Desafios para garantir a vacinação dos brasileiros
Enviada em 20/05/2024
Em 16 de novembro de 1904, dentre uma sociedade onde, segundo o site “clio: história e literatura” , 92% da população era analfabeta, ocorreu no Rio de Janeiro a revolta da vacina. Um ato histórico marcado por violência, ignorância por parte da própria população e principalmente devido à superstições pseudocientificas. Sendo um produto desse ato cerca de 30 pessoas mortas, 110 feridos e 945 prisões segundo o site “Brasil Escola”.
O movimento anti-vacina, antes feito majoritariamente por pessoas analfabetas, hoje, é feito por pessoas cujo nível educacional é mais elevado em relação aos tempos passados, entretanto, ainda são pessoas que, por não entenderem como as tecnologias funcionam, não têm suas mentes convencidas primeiro, mas seus corações.
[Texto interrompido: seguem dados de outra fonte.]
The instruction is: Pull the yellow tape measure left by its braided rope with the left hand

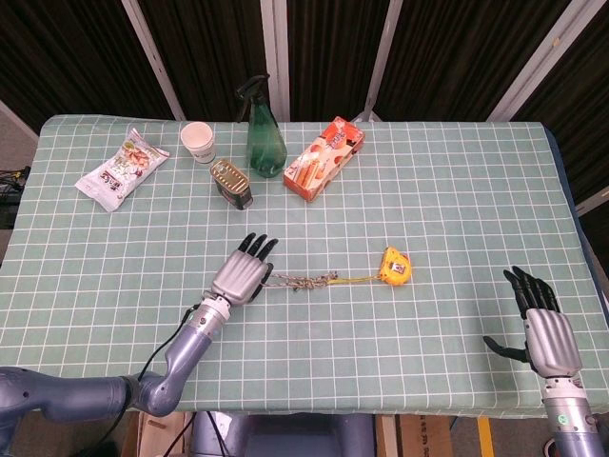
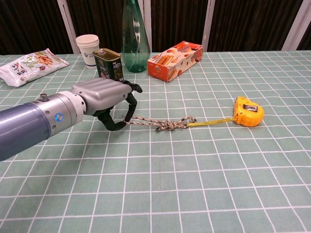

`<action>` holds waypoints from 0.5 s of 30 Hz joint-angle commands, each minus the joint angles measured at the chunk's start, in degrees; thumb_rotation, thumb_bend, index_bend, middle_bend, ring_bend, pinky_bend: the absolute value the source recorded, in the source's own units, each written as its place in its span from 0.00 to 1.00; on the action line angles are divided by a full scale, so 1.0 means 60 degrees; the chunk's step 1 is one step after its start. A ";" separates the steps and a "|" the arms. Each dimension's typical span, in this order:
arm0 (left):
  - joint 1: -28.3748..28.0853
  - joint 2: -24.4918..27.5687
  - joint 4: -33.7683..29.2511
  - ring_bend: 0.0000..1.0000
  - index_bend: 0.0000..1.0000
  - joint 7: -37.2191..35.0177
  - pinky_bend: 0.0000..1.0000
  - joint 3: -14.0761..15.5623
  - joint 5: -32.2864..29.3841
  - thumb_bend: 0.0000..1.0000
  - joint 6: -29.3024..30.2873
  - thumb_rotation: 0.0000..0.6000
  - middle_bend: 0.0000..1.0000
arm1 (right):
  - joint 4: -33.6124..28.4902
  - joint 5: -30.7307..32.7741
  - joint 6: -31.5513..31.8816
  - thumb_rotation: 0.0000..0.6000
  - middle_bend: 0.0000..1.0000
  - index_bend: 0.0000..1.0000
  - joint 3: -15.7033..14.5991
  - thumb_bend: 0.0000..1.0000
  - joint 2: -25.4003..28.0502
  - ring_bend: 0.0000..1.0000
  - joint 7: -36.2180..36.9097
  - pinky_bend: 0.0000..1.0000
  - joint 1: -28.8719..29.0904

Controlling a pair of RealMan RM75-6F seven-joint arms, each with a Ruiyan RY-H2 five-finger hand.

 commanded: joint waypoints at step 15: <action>0.1490 0.2608 -0.1834 0.00 0.59 -0.1313 0.07 0.0404 0.1401 0.54 0.1805 1.00 0.05 | 0.0039 -0.0037 0.0087 1.00 0.00 0.00 0.0014 0.17 -0.0035 0.00 -0.0164 0.00 -0.0005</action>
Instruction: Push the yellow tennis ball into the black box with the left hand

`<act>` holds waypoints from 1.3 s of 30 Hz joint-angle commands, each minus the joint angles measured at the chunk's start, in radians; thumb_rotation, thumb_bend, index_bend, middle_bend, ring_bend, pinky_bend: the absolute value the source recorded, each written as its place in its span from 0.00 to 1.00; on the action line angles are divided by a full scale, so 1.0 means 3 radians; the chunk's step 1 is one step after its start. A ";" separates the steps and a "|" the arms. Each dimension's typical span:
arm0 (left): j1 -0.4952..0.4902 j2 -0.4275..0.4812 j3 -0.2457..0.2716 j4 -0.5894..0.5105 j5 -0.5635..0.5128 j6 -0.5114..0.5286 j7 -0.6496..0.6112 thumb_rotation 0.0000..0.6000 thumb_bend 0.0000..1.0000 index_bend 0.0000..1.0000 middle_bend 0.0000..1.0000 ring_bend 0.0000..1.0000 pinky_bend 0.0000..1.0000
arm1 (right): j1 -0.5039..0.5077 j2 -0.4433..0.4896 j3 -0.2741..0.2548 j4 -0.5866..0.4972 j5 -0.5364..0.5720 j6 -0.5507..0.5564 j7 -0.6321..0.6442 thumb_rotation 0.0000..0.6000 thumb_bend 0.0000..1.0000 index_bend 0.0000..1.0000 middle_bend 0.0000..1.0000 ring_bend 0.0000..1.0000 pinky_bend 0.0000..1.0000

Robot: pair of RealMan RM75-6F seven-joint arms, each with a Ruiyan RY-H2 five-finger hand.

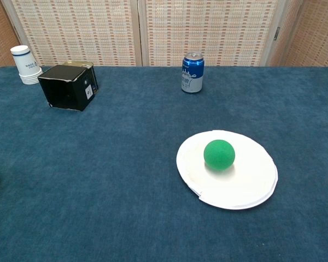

Por isso a pseudociencia continua forte: seu apelo emocional, gatilhos mentais como o sentimento de “conhecimento secreto” muitas vezes utilizado pelos chamados “gurus” e a forma como eles fazem o ouvinte se sentir inteligente ou especial muitas vezes acaba por se tornar um problema. Para combater o movimento anti-vacina moderno, que ainda prospera através desses apelos, é essencial desenvolver uma abordagem estratégica. Primeiramente, deve-se tentar tornar a ciência como algo popular que as pessoas se envolvam mais profundamente. Isso pode ser feito por parcerias do governo com as mídias, sendo essas, influenciadores digitais e jornais de diversos pontos de vista. Essas campanhas de comunicação devem ser implementadas com muita pesquisa sobre o público que consome pseudociência, sendo o IBGE uma ferramenta essencial para isso. Por fim, é vital estabelecer centros de monitoramento de desinformação para responder rapidamente a mitos e fornecer fatos verificáveis. Com essas ações integradas, pode-se reduzir a influência da pseudociência e aumentar a adesão às vacinas, protegendo a saúde pública.